Hommage à Bach, de Béla Kovács, pertence ao cânone moderno do clarinete em lá. Nesta parte, entramos em um novo registro sonoro, com o clarinete em lá — mais encorpado que o em si bemol. Eduardo toca seu instrumento evocando as qualidades timbrísticas de um violoncelo, tão presente na obra de Johann Sebastian Bach, especialmente nas Suítes para Violoncelo. A primeira nota já prende a atenção de todos: o controle de timbre é cuidadosamente planejado para esta peça, e nela podemos observar o domínio da falsa polifonia que Freitas conduz com maestria.

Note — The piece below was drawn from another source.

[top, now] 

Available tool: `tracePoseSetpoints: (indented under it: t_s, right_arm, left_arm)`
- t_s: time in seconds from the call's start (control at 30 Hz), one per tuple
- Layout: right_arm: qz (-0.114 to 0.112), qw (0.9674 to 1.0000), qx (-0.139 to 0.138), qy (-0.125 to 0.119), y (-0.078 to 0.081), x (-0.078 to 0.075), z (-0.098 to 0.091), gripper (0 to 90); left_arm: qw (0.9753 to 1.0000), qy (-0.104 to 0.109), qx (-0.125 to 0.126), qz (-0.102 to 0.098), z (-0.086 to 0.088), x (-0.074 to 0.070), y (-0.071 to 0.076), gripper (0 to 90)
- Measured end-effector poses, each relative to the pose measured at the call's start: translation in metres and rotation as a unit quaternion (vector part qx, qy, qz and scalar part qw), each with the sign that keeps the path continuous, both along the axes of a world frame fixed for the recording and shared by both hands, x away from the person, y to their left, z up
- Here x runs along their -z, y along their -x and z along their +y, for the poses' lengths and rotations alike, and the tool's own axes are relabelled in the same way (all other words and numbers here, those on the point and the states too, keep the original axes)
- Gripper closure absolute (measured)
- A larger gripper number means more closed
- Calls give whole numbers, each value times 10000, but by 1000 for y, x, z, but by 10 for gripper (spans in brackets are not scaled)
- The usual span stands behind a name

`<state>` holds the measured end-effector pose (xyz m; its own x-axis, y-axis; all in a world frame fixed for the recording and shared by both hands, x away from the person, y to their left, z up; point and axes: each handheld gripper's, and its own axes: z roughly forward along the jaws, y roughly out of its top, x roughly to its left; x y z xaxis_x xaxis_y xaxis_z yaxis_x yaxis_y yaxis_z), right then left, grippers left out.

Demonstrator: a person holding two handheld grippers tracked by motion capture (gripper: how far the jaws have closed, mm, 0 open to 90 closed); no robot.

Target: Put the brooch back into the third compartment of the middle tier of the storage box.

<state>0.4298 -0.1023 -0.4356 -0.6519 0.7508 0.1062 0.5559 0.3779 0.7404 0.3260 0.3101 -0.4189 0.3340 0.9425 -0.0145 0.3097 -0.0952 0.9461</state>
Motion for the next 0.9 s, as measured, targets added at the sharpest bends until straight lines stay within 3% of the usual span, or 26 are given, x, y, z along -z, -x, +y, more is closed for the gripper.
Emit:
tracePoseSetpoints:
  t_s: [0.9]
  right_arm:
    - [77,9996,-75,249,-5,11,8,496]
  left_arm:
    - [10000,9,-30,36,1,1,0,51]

Seguimos para a última peça do recital, Tema e Variações, de Jean Françaix. A obra, encomendada pelo Conservatório Superior de Música de Paris, é um verdadeiro atestado de dedicação à interpretação. Spostes retorna ao palco para, mais uma vez, tocar com Eduardo, e somos privilegiados com a escuta de uma peça moderna muito bem elaborada e executada. O controle que Eduardo Freitas tem do clarinete faz com que nos divirtamos com as intenções mais puras do compositor — intenções essas que poucos intérpretes conseguem extrair. Desde as variações mais sonhadoras até as mais galhofantes e hesitantes — como na Variação 5 —, temos o deleite de uma interpretação verdadeiramente dedicada.
Como bis, que o público naturalmente pede após um recital tão belo, Eduardo e Natália retornam ao repertório brasileiro. Tocam juntos Melodia Sentimental, de Heitor Villa-Lobos. Ao final, depois de um recital desafiador e encantador que nos prendeu a atenção por completo, o frio deste domingo de junho deixa de incomodar.